━━ Information shown
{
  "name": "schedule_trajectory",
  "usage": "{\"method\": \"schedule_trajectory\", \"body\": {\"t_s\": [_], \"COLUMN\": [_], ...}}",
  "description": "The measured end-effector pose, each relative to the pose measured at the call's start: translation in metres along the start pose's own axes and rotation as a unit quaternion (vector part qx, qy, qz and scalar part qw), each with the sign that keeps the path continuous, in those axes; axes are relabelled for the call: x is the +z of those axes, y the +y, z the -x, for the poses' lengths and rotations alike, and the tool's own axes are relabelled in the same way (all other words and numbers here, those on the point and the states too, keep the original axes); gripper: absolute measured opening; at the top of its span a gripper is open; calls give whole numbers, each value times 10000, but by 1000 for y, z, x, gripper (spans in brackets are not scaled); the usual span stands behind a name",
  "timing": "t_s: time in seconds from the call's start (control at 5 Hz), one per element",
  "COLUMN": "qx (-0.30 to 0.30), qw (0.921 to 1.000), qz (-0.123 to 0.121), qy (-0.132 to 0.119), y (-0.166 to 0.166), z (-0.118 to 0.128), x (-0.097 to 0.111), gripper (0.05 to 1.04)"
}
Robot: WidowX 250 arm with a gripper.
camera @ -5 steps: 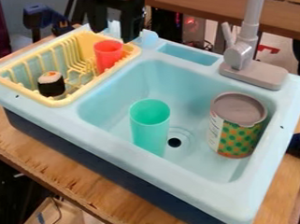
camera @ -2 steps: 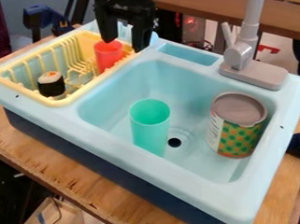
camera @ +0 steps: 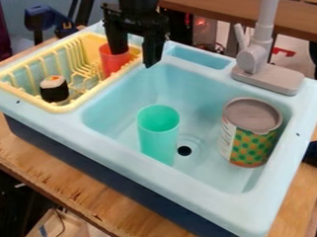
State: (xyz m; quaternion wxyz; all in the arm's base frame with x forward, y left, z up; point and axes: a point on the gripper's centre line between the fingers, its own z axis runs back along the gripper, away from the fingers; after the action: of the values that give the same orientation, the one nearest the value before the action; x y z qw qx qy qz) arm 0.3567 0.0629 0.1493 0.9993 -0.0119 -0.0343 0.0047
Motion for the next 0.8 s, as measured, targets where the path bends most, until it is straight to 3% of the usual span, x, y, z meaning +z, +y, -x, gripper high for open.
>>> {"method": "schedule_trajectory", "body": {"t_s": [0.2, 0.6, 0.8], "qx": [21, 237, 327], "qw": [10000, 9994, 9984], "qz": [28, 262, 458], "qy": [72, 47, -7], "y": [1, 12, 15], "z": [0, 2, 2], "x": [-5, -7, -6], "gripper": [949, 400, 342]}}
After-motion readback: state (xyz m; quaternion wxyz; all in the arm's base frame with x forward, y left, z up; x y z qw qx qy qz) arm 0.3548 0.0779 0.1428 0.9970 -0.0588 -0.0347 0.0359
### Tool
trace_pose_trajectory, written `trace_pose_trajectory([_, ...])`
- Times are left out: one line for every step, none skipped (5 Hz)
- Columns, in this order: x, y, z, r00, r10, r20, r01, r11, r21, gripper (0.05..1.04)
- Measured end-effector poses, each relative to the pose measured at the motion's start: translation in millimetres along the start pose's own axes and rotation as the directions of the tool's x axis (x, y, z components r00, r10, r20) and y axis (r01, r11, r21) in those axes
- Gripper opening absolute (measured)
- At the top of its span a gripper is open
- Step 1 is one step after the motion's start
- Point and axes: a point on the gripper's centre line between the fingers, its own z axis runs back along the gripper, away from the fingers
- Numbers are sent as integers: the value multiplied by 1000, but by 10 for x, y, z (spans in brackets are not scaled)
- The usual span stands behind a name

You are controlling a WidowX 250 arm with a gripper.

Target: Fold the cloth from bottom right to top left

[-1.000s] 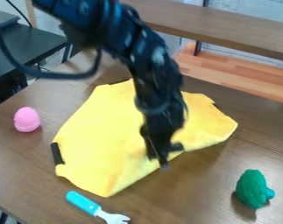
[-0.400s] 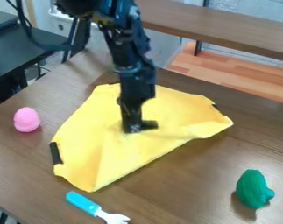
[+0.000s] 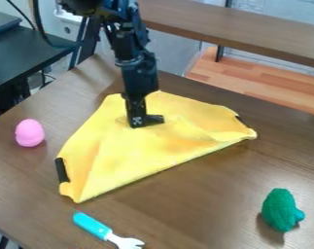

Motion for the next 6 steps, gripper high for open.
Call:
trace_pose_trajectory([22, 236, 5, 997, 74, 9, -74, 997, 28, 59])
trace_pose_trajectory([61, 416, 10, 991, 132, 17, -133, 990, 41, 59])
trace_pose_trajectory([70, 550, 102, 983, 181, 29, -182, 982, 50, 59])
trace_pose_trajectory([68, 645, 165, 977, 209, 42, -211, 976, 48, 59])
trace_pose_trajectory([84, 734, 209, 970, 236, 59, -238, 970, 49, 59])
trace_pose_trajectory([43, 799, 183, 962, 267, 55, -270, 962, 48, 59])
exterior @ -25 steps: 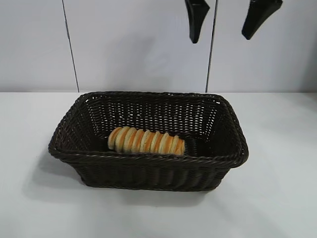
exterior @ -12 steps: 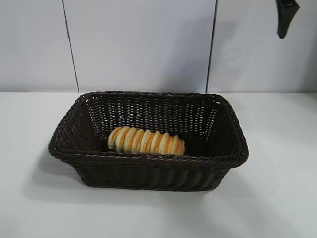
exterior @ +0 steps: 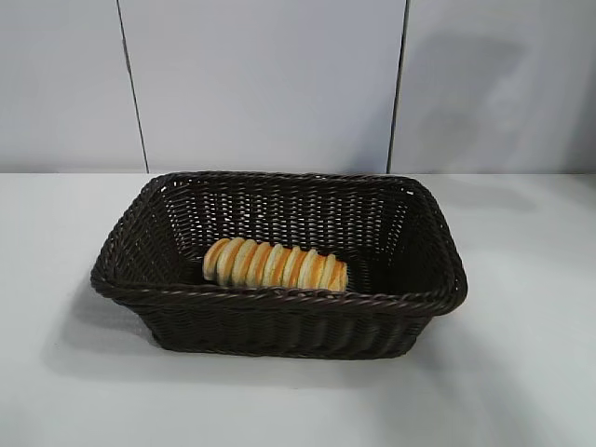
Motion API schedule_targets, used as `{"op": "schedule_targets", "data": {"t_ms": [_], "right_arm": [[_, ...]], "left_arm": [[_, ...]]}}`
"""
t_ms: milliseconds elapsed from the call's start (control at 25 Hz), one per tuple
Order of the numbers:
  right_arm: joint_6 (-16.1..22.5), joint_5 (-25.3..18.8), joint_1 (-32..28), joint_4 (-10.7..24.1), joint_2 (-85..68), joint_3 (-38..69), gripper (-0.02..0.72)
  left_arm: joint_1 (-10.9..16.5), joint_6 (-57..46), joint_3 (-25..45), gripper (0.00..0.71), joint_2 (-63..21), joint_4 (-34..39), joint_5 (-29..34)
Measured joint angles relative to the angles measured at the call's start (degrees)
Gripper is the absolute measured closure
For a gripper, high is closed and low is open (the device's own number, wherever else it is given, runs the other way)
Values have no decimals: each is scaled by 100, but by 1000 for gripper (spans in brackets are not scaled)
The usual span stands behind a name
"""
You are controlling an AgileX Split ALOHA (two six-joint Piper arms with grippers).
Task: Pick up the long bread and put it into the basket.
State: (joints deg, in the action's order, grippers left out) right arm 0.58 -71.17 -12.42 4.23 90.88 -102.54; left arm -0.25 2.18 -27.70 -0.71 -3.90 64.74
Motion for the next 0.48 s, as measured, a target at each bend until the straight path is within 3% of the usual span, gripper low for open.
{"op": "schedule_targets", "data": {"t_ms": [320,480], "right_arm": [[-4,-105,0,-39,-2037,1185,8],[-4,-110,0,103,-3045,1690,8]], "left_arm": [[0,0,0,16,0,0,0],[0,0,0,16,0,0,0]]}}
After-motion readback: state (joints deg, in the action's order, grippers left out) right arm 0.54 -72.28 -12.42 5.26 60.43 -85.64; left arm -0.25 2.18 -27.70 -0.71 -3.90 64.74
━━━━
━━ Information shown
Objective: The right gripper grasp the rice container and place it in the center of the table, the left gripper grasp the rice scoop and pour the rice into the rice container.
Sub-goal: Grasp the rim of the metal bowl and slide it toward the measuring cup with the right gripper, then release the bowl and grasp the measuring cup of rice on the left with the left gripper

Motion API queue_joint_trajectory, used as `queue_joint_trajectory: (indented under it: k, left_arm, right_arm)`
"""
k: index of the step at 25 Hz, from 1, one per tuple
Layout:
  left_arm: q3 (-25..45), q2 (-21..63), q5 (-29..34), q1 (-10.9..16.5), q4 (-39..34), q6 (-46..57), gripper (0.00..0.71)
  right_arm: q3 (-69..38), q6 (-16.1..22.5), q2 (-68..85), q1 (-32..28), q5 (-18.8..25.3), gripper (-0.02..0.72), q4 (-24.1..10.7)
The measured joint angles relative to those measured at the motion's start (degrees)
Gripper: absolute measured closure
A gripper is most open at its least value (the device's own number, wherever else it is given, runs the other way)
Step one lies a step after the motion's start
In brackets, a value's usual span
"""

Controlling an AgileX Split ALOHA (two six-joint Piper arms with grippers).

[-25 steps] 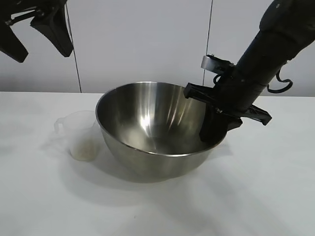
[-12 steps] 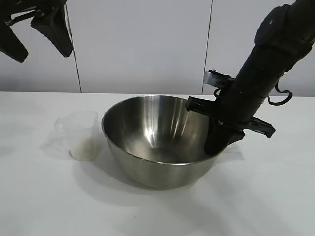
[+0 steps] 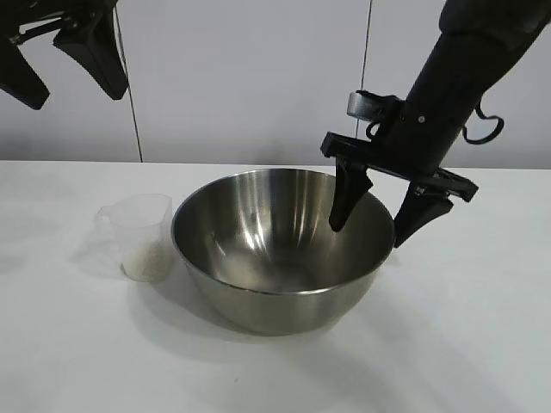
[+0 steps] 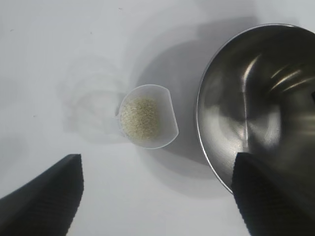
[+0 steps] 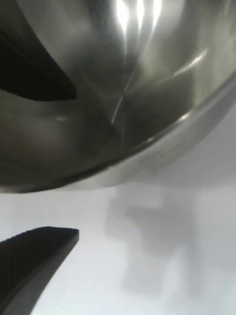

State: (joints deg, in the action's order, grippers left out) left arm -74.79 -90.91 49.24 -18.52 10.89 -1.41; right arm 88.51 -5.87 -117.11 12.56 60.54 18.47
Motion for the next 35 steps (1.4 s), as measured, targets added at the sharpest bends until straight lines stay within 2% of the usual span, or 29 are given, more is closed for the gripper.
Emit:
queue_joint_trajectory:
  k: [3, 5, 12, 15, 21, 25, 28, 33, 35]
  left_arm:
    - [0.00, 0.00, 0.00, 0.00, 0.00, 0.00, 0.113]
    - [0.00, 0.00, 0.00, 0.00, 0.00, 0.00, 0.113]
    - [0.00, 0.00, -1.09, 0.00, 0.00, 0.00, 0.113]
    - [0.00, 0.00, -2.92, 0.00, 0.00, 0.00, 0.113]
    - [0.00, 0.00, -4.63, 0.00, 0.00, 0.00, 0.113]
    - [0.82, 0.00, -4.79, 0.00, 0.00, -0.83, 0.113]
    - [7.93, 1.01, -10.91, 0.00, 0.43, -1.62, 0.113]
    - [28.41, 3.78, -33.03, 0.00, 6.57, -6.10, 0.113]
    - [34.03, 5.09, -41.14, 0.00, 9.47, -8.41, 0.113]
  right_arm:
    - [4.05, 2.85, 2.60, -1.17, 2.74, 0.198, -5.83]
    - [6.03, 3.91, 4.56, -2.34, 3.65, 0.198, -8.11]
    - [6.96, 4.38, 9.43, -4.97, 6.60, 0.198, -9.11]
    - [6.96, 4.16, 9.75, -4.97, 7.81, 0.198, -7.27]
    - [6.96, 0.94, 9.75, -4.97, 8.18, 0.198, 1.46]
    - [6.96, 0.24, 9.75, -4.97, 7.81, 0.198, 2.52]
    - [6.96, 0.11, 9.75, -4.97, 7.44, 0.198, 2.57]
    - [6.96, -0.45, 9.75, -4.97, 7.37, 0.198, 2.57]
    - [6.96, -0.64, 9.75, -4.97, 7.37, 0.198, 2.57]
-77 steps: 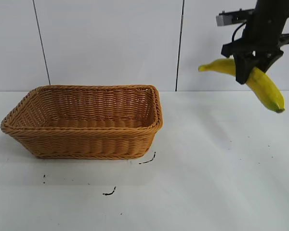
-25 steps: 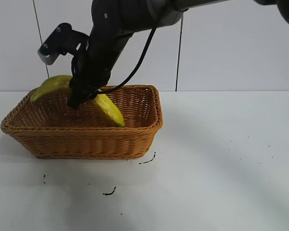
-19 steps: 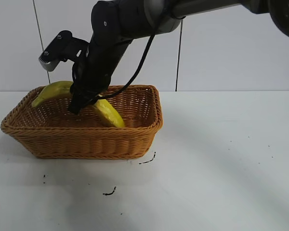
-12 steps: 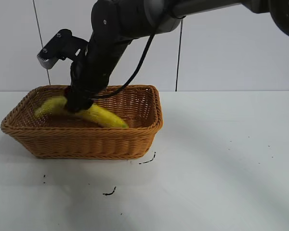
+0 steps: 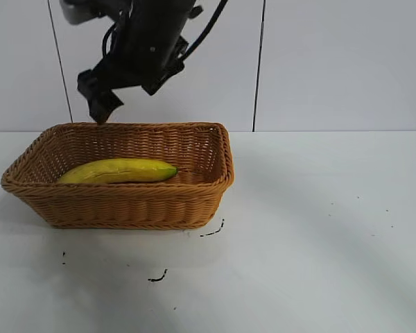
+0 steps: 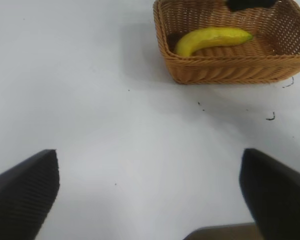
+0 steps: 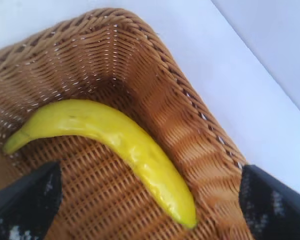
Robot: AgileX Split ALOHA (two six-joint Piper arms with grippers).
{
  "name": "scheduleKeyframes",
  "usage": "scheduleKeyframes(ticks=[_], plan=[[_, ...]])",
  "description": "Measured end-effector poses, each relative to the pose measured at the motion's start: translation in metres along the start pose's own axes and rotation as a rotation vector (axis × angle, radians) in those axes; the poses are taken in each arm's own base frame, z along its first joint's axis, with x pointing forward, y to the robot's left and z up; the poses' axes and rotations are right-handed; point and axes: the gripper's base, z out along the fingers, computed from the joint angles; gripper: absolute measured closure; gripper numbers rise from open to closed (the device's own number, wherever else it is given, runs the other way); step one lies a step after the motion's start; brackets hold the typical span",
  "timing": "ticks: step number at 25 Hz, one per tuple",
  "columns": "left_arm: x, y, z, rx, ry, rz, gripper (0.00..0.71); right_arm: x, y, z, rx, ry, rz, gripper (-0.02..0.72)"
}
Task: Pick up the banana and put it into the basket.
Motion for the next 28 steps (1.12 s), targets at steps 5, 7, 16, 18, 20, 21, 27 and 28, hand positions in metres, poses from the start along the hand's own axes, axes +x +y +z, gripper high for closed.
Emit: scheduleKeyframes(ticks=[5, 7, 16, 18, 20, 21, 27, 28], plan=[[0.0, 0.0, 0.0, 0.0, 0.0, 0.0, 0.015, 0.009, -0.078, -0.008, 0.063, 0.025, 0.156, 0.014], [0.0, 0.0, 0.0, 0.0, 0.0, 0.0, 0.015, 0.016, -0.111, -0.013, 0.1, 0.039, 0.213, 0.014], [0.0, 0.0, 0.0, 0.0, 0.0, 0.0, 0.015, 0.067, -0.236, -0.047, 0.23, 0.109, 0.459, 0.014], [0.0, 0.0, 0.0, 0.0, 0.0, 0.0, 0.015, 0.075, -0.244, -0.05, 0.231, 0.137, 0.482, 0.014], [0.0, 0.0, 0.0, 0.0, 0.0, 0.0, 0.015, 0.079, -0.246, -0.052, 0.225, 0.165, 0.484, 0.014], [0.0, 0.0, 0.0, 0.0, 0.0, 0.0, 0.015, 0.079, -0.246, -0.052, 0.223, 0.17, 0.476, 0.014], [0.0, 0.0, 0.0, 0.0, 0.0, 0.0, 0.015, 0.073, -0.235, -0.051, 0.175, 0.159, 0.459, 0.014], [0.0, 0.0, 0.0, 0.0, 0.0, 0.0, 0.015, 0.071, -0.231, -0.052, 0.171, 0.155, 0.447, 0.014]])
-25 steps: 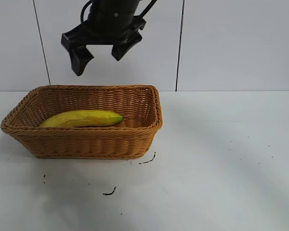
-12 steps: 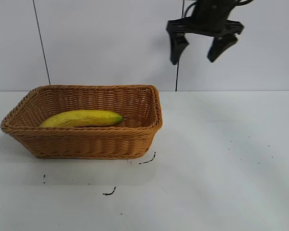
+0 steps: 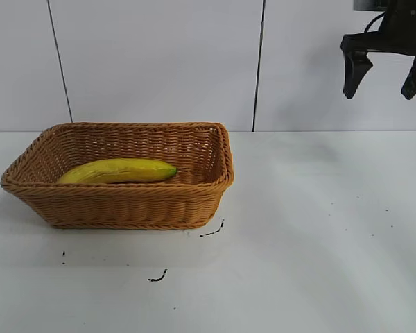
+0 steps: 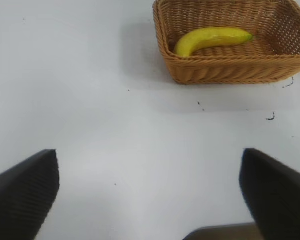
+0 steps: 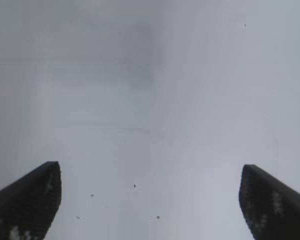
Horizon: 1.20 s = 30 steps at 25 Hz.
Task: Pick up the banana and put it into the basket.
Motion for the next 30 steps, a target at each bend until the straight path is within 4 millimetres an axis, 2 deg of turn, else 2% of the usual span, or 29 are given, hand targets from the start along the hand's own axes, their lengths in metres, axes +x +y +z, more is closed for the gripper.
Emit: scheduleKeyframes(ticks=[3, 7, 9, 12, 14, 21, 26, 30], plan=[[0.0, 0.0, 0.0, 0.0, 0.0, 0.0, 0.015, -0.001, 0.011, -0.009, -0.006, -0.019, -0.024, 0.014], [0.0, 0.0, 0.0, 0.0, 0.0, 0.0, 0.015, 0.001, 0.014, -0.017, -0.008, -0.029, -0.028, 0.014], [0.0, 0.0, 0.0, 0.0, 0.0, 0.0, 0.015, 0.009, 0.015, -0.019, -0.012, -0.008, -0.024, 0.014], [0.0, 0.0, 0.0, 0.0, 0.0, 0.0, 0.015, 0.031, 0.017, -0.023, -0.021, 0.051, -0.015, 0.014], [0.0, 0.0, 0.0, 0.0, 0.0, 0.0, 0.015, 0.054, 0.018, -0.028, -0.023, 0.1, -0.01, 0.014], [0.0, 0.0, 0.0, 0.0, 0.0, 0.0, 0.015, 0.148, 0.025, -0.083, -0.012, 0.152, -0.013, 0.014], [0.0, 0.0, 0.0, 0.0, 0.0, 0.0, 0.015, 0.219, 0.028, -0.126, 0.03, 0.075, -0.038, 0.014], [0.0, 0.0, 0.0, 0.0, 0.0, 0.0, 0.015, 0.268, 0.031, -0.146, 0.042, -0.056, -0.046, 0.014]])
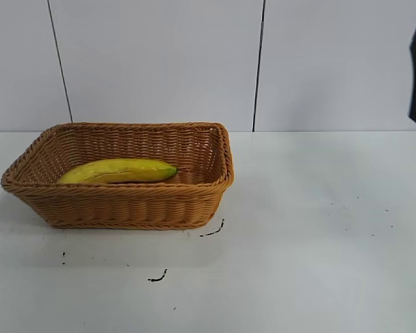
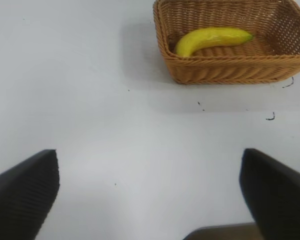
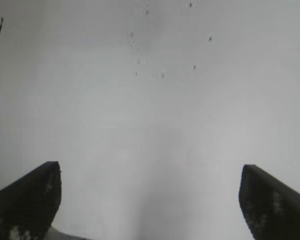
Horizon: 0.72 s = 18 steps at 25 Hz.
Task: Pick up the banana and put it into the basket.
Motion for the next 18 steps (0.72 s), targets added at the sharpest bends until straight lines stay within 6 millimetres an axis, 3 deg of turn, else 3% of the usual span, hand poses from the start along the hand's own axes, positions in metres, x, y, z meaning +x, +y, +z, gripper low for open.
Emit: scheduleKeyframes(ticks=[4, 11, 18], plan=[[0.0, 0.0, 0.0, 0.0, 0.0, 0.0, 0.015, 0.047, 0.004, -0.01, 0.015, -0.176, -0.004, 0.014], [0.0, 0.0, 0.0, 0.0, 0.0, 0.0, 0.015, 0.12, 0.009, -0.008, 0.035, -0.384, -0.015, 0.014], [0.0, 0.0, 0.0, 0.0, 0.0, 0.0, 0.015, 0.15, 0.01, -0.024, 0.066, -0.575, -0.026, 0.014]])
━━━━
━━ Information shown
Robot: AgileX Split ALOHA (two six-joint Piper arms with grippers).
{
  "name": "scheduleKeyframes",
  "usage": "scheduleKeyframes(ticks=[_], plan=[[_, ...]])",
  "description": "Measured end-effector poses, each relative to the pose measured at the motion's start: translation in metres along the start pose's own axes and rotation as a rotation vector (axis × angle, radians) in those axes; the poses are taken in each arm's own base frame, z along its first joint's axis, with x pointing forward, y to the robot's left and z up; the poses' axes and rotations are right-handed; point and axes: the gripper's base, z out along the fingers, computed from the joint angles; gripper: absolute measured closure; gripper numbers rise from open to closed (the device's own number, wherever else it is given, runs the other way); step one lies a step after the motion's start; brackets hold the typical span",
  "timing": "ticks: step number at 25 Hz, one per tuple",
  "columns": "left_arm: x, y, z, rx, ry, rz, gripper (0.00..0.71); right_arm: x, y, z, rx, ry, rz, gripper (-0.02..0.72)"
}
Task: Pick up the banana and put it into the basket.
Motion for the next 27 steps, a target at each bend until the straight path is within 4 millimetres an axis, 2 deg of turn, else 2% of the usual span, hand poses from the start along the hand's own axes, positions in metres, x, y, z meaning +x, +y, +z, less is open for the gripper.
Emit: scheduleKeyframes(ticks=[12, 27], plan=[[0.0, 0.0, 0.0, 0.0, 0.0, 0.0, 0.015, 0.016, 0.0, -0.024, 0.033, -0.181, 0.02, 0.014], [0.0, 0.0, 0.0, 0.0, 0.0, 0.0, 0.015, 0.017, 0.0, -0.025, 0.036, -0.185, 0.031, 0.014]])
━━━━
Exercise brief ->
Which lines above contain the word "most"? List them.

Response to this exercise ->
Motion for the next 0.8 s, as measured, targets where the path bends most, until it is straight to 3% of the usual span, x, y, z meaning +z, +y, -x, gripper high for open.
A gripper is most open at its least value (the device's own number, wherever else it is given, runs the other way)

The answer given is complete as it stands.